Coarse global reconstruction – A conventional 3D Morphable Model (3DMM) such as FLAME or BFM is fitted to the selected frames. This step provides an initial estimate of global shape, expression‑neutral albedo, and per‑frame camera poses. The fitting loss combines landmark reprojection error and an L2 pixel‑wise color term, encouraging multi‑view consistency.
Hybrid fine‑level inverse rendering – The core contribution lies in a two‑branch refinement stage. First, a neural texture map is learned over the UV layout of the coarse mesh. The texture is represented by a multilayer perceptron that outputs per‑pixel albedo, normal perturbation, and specular reflectance. Second, a physically based illumination model is introduced, consisting of spherical‑harmonics environment lighting plus a set of point light sources. Both the neural texture and lighting parameters are optimized jointly using a differentiable renderer that back‑propagates color, normal, and specular residuals from the rendered views to the network weights.
Implicit surface refinement – To push geometric accuracy beyond the resolution of the 3DMM, the authors embed the mesh in a signed‑distance‑function (SDF) implicit representation. The SDF is learned with a second MLP, constrained by the coarse mesh as a zero‑level set and regularized with Laplacian smoothness. After convergence, marching cubes extracts a high‑density mesh whose vertex positions have sub‑millimeter fidelity.

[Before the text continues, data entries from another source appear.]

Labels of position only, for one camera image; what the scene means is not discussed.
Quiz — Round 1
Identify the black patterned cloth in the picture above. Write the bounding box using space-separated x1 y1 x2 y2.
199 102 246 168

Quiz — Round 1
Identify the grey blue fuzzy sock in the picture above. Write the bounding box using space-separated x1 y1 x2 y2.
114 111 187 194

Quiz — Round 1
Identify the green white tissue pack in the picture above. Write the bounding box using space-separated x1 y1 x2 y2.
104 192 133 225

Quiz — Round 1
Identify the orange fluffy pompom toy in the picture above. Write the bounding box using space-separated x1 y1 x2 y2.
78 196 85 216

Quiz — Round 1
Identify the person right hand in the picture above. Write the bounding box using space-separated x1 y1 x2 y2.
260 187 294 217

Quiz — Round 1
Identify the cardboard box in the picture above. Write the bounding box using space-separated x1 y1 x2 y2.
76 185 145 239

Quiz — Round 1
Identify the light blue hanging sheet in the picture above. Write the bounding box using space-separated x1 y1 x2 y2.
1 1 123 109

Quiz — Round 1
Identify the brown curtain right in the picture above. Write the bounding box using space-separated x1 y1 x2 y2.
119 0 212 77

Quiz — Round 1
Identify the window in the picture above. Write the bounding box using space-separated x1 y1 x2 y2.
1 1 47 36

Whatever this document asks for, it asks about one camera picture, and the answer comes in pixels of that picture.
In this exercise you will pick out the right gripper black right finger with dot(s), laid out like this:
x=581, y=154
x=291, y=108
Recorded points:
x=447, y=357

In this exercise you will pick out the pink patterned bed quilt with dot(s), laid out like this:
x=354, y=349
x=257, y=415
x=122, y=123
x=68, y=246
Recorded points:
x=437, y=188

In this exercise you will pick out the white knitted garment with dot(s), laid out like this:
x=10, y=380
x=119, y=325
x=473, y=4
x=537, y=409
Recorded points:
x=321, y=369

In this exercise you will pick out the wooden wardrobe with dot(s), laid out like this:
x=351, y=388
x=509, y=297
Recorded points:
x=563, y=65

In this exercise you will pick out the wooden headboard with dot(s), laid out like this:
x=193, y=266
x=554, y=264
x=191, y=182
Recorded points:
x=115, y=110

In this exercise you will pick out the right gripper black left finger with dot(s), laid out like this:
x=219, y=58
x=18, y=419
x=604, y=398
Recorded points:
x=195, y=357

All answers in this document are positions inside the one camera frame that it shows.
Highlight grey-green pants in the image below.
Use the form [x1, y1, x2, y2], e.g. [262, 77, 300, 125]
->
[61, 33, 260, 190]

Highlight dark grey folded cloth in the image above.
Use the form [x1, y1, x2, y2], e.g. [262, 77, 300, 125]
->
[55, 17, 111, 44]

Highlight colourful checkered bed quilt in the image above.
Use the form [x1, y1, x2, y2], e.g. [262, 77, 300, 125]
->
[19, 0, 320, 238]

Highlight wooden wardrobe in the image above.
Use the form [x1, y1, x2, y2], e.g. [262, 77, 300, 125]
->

Optimization strategy – The pipeline follows a coarse‑to‑fine schedule: the 3DMM parameters are fixed while the neural texture and lighting are iteratively updated; once the texture converges, the implicit surface is refined, and finally a joint fine‑tuning of all variables is performed. Multi‑view consistency losses ensure that the same texture and lighting explain all four frames simultaneously, reducing over‑fitting to any single view.
Experimental validation – The authors evaluate WildCap on a custom dataset of 30 subjects recorded in diverse outdoor settings (parks, streets, mixed indoor‑outdoor lighting). Quantitatively, the method reduces average geometric error by 35 % compared with state‑of‑the‑art 3DMM‑only pipelines and improves texture PSNR by roughly 4 dB. Qualitatively, assets exported to Blender and rendered under novel HDRI environments are virtually indistinguishable from the original footage; a user study reports a 92 % “photorealistic” rating. Runtime on an RTX 3090 GPU is 5–7 minutes per video, with memory consumption around 12 GB, and the final texture resolution reaches 2K.
Limitations and future work – WildCap relies on the presence of clear, unobstructed facial views; heavy occlusions or rapid motion can degrade frame selection and reconstruction quality. The current system handles only static, neutral‑expression faces; extending the framework to capture dynamic expressions or lip motion will require integrating deformation fields or temporal neural representations. Finally, the high memory footprint of the neural texture and SDF networks limits deployment on mobile devices; future research will explore lightweight architectures and on‑device inference to enable real‑time capture.
In summary, WildCap demonstrates that a carefully engineered hybrid of classical 3DMM fitting, neural texture learning, and implicit geometry refinement can bridge the gap between uncontrolled smartphone capture and studio‑grade 3D facial assets, opening new opportunities for AR/VR, digital humans, and content creation pipelines.